気持ちよさそうな彼女を同じように隣に座りながら見て小さく微笑む。
「それからこれを借りた」
「なあに……あ、」
「みーさんの子供の頃のアルバム」
「見ちゃ駄目!」
「残念、もう見ちゃった。これとかほら、すっごくかわいい。今よりもずっと小さくて今よりもずっと童顔」
「子供なんだから仕方ないでしょうっ。や、やだ、やだやだ返して!」
「だーめ」
手をのばす彼女からアルバムを遠ざけた。こんなにかわいいんだからたっぷり楽しまなければ。届かない位置にアルバムを置いて、こちらの膝を乗り越えてそれを回収しようと手をのばす彼女の身体を捕まえる。防御も何も間に合わなかったため彼女の身体は呆気なく腕の中に収まった。
「んぎゅっ」
「んー、でもやっぱり今も小さいね」
「残念ながら成長期はもう終わったの! お、お父さんはそこまで小柄ってわけじゃなかったんだから」
「でも幸絵さんも百六十はあるんだよね? みーさんより五センチ以上大きいじゃん」
「んぐっ」
「みーさんが特別小柄なんだね」
「うぐっ」
「ね、みーさんってパーツ的にどこがどちらに似てるの?」
「教えないっ」
「やだ。教えて」
頬や喉元を擽ったりと猫の仔をあやすように戯れていると、廊下を通りかかったくのじいが足を止めやさしい眼をさらにやわらかく細めた。
「仲が良いんの」
「はい。仲良くさせてもらっています」
「くすぐったいからはなしなさいっ」
嫌だからとは言わないんだよなあと思いながらゆるく彼女を解放する。ぜえはあと肩で息を吐く彼女がぐったりとしながらくのじいを見た。
「くのじい、楽しそうに見てないで助けてほしかった……」
「おひぃさんは昔も今もとてもかわいらしいからのぉ。見せ惜しんで、意地悪したらあかんよ」
「……はあい」
微かに唇を尖らせうなずいた彼女の頭をよしよしとくのじいが撫でた。枯れた木のようだがあたたかいその手でやさしく彼女の髪を梳き、
「おひぃさんは、全体的には幸絵ちゃんにそっくりやのぉ。雰囲気は港とよう似とる。髪の色は、これは柊の色やの。他では見ん、特別な色をしとる。港も海里も円も、みぃんな代々この色を持っとるのぉ」
円、というのは恐らく彼女の父方の祖父か。
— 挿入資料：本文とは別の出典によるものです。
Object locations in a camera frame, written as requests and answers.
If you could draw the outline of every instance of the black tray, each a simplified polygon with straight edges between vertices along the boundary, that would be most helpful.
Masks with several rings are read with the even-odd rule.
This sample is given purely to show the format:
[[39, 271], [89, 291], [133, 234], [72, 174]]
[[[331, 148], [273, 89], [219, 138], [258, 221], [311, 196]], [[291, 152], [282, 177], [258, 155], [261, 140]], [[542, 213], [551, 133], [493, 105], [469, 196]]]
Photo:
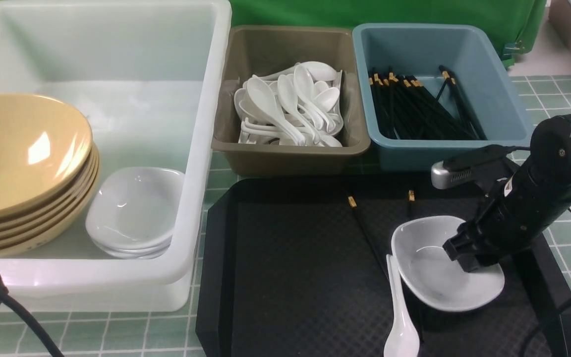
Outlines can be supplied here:
[[[210, 210], [196, 332], [207, 357], [382, 357], [390, 288], [347, 205], [348, 187], [380, 254], [413, 218], [470, 219], [482, 192], [437, 190], [428, 174], [243, 180]], [[404, 289], [420, 357], [516, 356], [540, 316], [571, 297], [546, 240], [502, 262], [504, 291], [483, 308], [440, 312]], [[571, 309], [528, 357], [571, 357]]]

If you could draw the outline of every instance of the label sticker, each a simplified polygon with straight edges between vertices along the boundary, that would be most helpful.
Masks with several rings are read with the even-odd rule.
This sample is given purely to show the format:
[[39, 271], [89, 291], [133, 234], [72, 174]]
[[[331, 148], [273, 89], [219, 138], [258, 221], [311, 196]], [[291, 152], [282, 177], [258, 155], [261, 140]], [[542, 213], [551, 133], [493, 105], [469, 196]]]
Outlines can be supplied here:
[[504, 186], [504, 197], [508, 196], [510, 192], [513, 191], [513, 178], [510, 177], [510, 180]]

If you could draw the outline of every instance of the blue plastic bin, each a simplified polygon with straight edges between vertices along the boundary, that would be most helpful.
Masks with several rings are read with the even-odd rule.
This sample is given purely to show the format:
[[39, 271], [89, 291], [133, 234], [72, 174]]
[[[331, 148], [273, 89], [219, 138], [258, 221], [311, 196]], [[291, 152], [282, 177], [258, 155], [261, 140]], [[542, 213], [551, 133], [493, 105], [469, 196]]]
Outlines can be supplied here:
[[[466, 25], [366, 23], [353, 31], [367, 129], [385, 171], [429, 170], [437, 161], [489, 144], [529, 146], [532, 124], [486, 34]], [[455, 72], [466, 103], [488, 140], [394, 140], [378, 129], [369, 86], [372, 67], [415, 75], [434, 95], [444, 82], [439, 65]], [[454, 110], [451, 96], [443, 103]]]

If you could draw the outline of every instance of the stack of white dishes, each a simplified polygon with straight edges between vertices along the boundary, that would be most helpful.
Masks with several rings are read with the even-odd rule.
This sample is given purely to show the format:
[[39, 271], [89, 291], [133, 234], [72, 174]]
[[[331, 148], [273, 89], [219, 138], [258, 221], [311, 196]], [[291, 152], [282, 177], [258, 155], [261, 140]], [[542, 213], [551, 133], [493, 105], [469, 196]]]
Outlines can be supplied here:
[[161, 256], [171, 237], [184, 174], [154, 167], [129, 167], [102, 184], [85, 221], [94, 244], [122, 259]]
[[65, 231], [93, 196], [99, 166], [91, 128], [76, 108], [0, 95], [0, 257]]

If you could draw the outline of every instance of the chopsticks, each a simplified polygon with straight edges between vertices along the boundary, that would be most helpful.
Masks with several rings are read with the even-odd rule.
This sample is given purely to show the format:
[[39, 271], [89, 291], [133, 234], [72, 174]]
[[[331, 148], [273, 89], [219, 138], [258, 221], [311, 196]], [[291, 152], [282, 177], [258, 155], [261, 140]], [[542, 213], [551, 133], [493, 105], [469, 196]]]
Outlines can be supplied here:
[[347, 193], [347, 202], [349, 203], [349, 207], [351, 207], [351, 212], [354, 214], [360, 230], [365, 236], [365, 241], [367, 241], [367, 245], [369, 246], [372, 255], [374, 255], [374, 258], [376, 258], [376, 263], [378, 264], [380, 271], [383, 273], [385, 278], [389, 280], [389, 276], [387, 275], [387, 262], [383, 261], [380, 254], [378, 254], [376, 243], [374, 241], [374, 235], [371, 233], [369, 228], [367, 228], [367, 224], [365, 224], [365, 219], [363, 218], [363, 213], [358, 208], [354, 196], [347, 189], [345, 189], [345, 191]]
[[413, 206], [415, 205], [415, 191], [414, 190], [408, 190], [408, 195], [406, 197], [408, 200], [406, 201], [406, 217], [408, 217], [408, 219], [410, 221], [412, 221], [414, 219], [414, 209]]
[[[455, 74], [445, 66], [440, 70], [444, 82], [433, 96], [414, 75], [396, 75], [391, 67], [387, 73], [372, 68], [369, 85], [383, 136], [401, 140], [486, 140], [464, 101]], [[440, 102], [445, 95], [455, 102], [457, 118]]]

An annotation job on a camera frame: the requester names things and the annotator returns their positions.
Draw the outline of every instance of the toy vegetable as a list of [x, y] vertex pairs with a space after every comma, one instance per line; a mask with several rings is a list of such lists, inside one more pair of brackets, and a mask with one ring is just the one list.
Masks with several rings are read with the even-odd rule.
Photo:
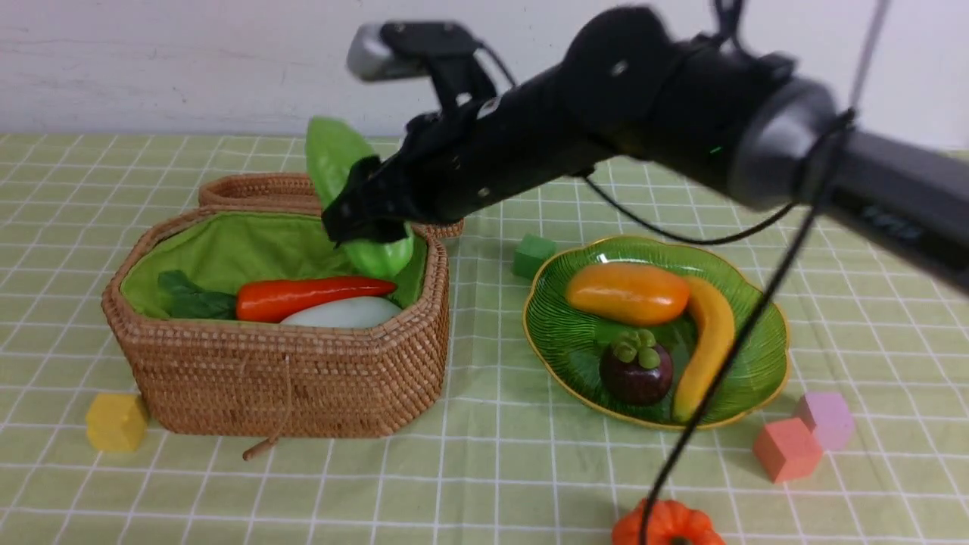
[[367, 329], [400, 313], [400, 307], [380, 297], [354, 297], [317, 305], [287, 317], [282, 325]]
[[263, 280], [243, 285], [236, 295], [208, 291], [185, 272], [165, 271], [158, 286], [169, 295], [172, 318], [279, 323], [307, 308], [357, 297], [393, 293], [396, 284], [365, 276], [307, 280]]
[[672, 418], [690, 420], [703, 395], [723, 365], [736, 334], [734, 310], [723, 293], [702, 278], [687, 276], [690, 301], [687, 311], [697, 324], [697, 347], [679, 379], [672, 398]]
[[[640, 501], [625, 517], [612, 527], [612, 545], [639, 545], [642, 510], [646, 500]], [[646, 527], [648, 545], [726, 545], [713, 529], [713, 522], [702, 511], [690, 509], [682, 503], [667, 499], [657, 501]]]
[[606, 390], [631, 405], [661, 401], [672, 386], [672, 375], [670, 353], [647, 330], [616, 336], [599, 363]]
[[677, 274], [644, 263], [589, 265], [566, 286], [576, 310], [645, 328], [670, 322], [686, 308], [690, 287]]
[[236, 295], [235, 317], [274, 324], [312, 306], [354, 297], [384, 296], [395, 289], [393, 282], [366, 276], [250, 282]]
[[[320, 205], [326, 210], [346, 189], [350, 171], [361, 159], [377, 158], [367, 140], [339, 119], [315, 116], [306, 127], [306, 173], [313, 181]], [[404, 225], [404, 238], [390, 243], [353, 240], [340, 250], [354, 267], [374, 278], [392, 278], [414, 256], [414, 232]]]

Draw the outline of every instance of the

……写真に写っていた、愛おしそうに彼女を抱っこしていた年配の男性。
「性格は港にそっくりやのぉ……港もやさしくて、やわらかい想いを持って、けれど芯はしっかりとした、いろんなことを後生大事に抱え込む立派な人間やからの。おひぃさんの強さは港の強さと幸絵ちゃんの度胸が合わさっとる、素晴らしいものなんよ。……甘えさせてくれるけんど甘やかさないところは、静譲りやね」
「……お祖母ちゃん?」
きょとん、と彼女が眼を瞬かせた。そんな彼女を横目にそっとアルバムを引き寄せページを開いた。とてもやわらかく微笑う美しい女性。それなりの年齢のはずなのに、その表情は少女のように愛らしく、そして母親や祖母としての偉大さも兼ね揃えていた。
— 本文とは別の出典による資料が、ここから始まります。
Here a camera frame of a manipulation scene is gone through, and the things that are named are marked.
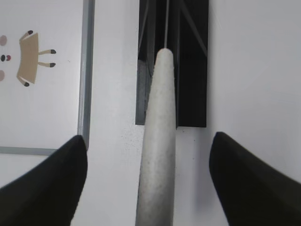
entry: white surface
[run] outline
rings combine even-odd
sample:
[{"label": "white surface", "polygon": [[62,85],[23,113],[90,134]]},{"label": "white surface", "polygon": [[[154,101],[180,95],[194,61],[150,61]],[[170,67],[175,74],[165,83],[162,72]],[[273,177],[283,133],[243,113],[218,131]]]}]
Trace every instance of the white surface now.
[{"label": "white surface", "polygon": [[[0,146],[59,148],[77,134],[83,0],[0,0],[0,54],[5,79],[0,82]],[[39,34],[41,55],[35,84],[24,87],[16,78],[20,65],[19,39],[29,30]]]},{"label": "white surface", "polygon": [[174,55],[164,48],[157,54],[145,119],[136,226],[173,224],[175,128]]},{"label": "white surface", "polygon": [[[143,137],[134,125],[138,2],[96,1],[89,170],[73,226],[135,225]],[[228,225],[208,170],[218,130],[301,182],[300,7],[297,0],[211,0],[209,128],[177,130],[175,226]],[[1,182],[37,163],[0,159]]]}]

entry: cartoon drawing
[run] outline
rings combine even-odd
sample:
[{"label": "cartoon drawing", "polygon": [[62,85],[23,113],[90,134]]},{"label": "cartoon drawing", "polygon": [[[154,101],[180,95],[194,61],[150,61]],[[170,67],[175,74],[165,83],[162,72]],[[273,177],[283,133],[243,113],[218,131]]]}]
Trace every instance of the cartoon drawing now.
[{"label": "cartoon drawing", "polygon": [[17,73],[18,80],[25,86],[28,87],[29,83],[34,84],[37,76],[38,65],[44,67],[54,67],[55,63],[42,63],[39,62],[39,55],[43,54],[56,54],[54,49],[45,50],[39,52],[39,35],[33,31],[28,31],[20,38],[20,49],[21,49],[21,63],[19,71]]},{"label": "cartoon drawing", "polygon": [[[7,37],[5,35],[2,35],[0,37],[0,46],[5,46],[7,41],[8,41]],[[7,56],[1,55],[0,60],[2,62],[4,62],[5,59],[6,59],[6,61],[10,61],[11,56],[10,55],[7,55]],[[4,71],[0,70],[0,81],[4,80],[4,78],[5,78],[5,73],[4,73]]]}]

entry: white wall
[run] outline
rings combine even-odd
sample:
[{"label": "white wall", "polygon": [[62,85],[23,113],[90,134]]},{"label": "white wall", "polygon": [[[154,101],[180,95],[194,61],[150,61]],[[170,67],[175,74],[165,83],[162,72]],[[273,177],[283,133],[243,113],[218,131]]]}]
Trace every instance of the white wall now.
[{"label": "white wall", "polygon": [[[74,226],[135,225],[143,137],[134,125],[138,4],[96,1],[89,170]],[[216,131],[301,182],[300,7],[211,0],[208,128],[177,131],[175,226],[227,225],[208,170]],[[0,185],[41,160],[0,155]]]}]

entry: thin rod
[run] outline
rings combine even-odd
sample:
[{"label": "thin rod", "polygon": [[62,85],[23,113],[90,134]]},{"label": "thin rod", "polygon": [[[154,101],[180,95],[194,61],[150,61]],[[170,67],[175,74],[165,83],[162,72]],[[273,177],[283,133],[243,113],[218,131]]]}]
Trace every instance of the thin rod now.
[{"label": "thin rod", "polygon": [[169,19],[169,0],[166,0],[166,18],[165,18],[165,39],[164,39],[164,48],[167,48],[168,19]]}]

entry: pink circle
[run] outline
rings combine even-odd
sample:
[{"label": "pink circle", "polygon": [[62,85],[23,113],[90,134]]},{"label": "pink circle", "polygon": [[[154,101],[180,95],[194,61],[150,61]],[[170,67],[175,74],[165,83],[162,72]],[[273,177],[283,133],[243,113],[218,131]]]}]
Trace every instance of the pink circle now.
[{"label": "pink circle", "polygon": [[0,46],[5,46],[7,41],[8,41],[7,37],[5,35],[2,35],[0,37]]},{"label": "pink circle", "polygon": [[5,77],[4,71],[0,71],[0,81],[2,81]]}]
「静もやさしかった。けんど、甘やかしてひとを駄目にするような愚かな人間ではなかったの。……おひぃさんのそういうところは、間違いなく静譲りやね。……けんどこの眼は、誰にも似とらん。おひぃさんが持つおひぃさんだけのものやの」
皺の目立つ手が彼女の頬を撫でる。深く深く全てを呑み込みそのまま映す海の底の光のような眼が、ゆっくりと瞬いて音もなく輝いた。
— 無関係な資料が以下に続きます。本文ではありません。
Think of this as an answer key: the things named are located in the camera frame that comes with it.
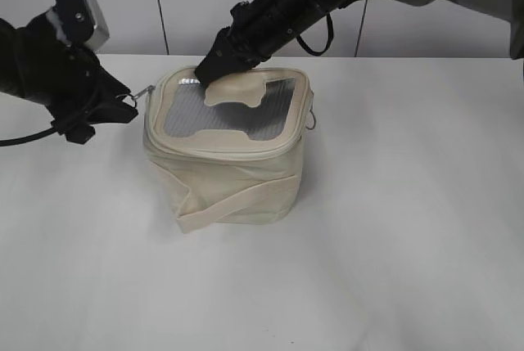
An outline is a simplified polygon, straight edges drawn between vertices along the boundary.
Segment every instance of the bag lid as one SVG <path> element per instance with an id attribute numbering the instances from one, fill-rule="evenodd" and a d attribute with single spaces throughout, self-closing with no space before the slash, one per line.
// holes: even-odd
<path id="1" fill-rule="evenodd" d="M 204 89 L 186 68 L 150 95 L 147 133 L 167 152 L 228 160 L 277 155 L 300 139 L 312 100 L 299 70 L 252 70 Z"/>

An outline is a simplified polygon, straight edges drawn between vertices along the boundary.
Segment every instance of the zippered pouch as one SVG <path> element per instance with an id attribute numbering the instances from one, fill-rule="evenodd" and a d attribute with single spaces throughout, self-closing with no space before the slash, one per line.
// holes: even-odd
<path id="1" fill-rule="evenodd" d="M 273 223 L 293 206 L 313 105 L 299 70 L 262 69 L 204 89 L 186 68 L 150 93 L 144 148 L 183 232 Z"/>

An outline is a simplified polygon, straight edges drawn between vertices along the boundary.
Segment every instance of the metal clip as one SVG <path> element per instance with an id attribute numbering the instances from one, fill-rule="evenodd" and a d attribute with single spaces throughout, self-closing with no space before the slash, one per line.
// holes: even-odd
<path id="1" fill-rule="evenodd" d="M 313 126 L 306 126 L 305 128 L 307 128 L 308 130 L 315 130 L 317 128 L 318 121 L 317 115 L 314 114 L 313 106 L 311 106 L 311 110 L 309 110 L 309 113 L 313 117 Z"/>
<path id="2" fill-rule="evenodd" d="M 147 88 L 140 91 L 139 93 L 137 93 L 136 95 L 125 94 L 125 95 L 119 95 L 116 98 L 117 99 L 126 99 L 126 98 L 131 99 L 131 101 L 133 102 L 133 107 L 137 109 L 138 100 L 140 99 L 140 97 L 143 97 L 144 95 L 147 95 L 148 93 L 153 92 L 155 89 L 156 89 L 155 85 L 150 85 Z"/>
<path id="3" fill-rule="evenodd" d="M 137 93 L 136 95 L 132 96 L 132 98 L 133 100 L 137 101 L 140 97 L 153 92 L 155 89 L 156 89 L 155 85 L 150 85 L 147 88 L 145 88 L 144 90 Z"/>

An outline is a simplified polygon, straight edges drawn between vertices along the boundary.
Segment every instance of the mesh panel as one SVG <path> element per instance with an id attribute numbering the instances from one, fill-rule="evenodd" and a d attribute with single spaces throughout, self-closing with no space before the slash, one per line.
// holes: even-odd
<path id="1" fill-rule="evenodd" d="M 269 141 L 286 125 L 287 113 L 295 90 L 295 79 L 267 83 L 260 106 L 250 108 L 243 103 L 222 103 L 208 107 L 206 90 L 193 81 L 180 82 L 164 122 L 164 131 L 171 137 L 190 137 L 201 130 L 238 130 L 253 141 Z"/>

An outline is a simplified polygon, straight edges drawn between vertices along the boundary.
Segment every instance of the zipper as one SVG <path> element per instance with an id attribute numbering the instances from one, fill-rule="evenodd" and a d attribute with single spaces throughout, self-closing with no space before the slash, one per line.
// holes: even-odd
<path id="1" fill-rule="evenodd" d="M 158 88 L 161 88 L 161 85 L 163 82 L 168 79 L 169 77 L 164 77 L 159 84 L 157 85 Z M 158 112 L 158 106 L 162 102 L 163 98 L 163 92 L 160 91 L 160 95 L 158 98 L 152 99 L 153 93 L 149 93 L 147 96 L 147 109 L 151 111 L 151 108 L 155 108 L 153 111 L 155 111 L 154 114 L 156 115 Z M 169 157 L 167 156 L 173 156 L 176 155 L 180 158 L 191 158 L 191 159 L 201 159 L 201 160 L 211 160 L 211 162 L 218 162 L 218 163 L 227 163 L 231 161 L 255 161 L 255 160 L 267 160 L 272 159 L 275 157 L 278 157 L 280 155 L 283 155 L 291 150 L 292 147 L 296 145 L 296 143 L 302 138 L 302 135 L 304 134 L 305 130 L 305 124 L 307 117 L 309 115 L 309 111 L 311 110 L 311 106 L 313 105 L 313 99 L 314 94 L 309 89 L 309 81 L 308 81 L 308 90 L 306 93 L 305 98 L 305 104 L 302 107 L 301 113 L 300 113 L 300 120 L 298 123 L 298 127 L 296 130 L 296 133 L 294 134 L 293 138 L 288 141 L 285 145 L 281 145 L 273 150 L 270 151 L 263 151 L 263 152 L 244 152 L 244 153 L 223 153 L 223 152 L 209 152 L 209 151 L 180 151 L 180 150 L 173 150 L 171 148 L 168 148 L 167 146 L 163 145 L 161 142 L 158 142 L 156 140 L 155 136 L 153 134 L 150 134 L 150 128 L 148 127 L 150 121 L 146 121 L 146 135 L 147 140 L 151 144 L 152 148 L 149 148 L 151 151 L 155 152 L 155 155 L 160 155 L 161 157 L 164 157 L 162 155 L 165 155 L 166 159 Z"/>
「みんなみぃんな、この眼に微笑まれたもんは、幸せもんじゃあ。この眼はひとの幸せをそのまま映してくれる素晴らしい眼やの。……おひぃさんの心そのものやの」
愛おしそうに。本当にうれしそうに、心が蕩ける声で。
くのじいはそう言って微笑った。……彼女もまた、幸せそうに微笑んだ。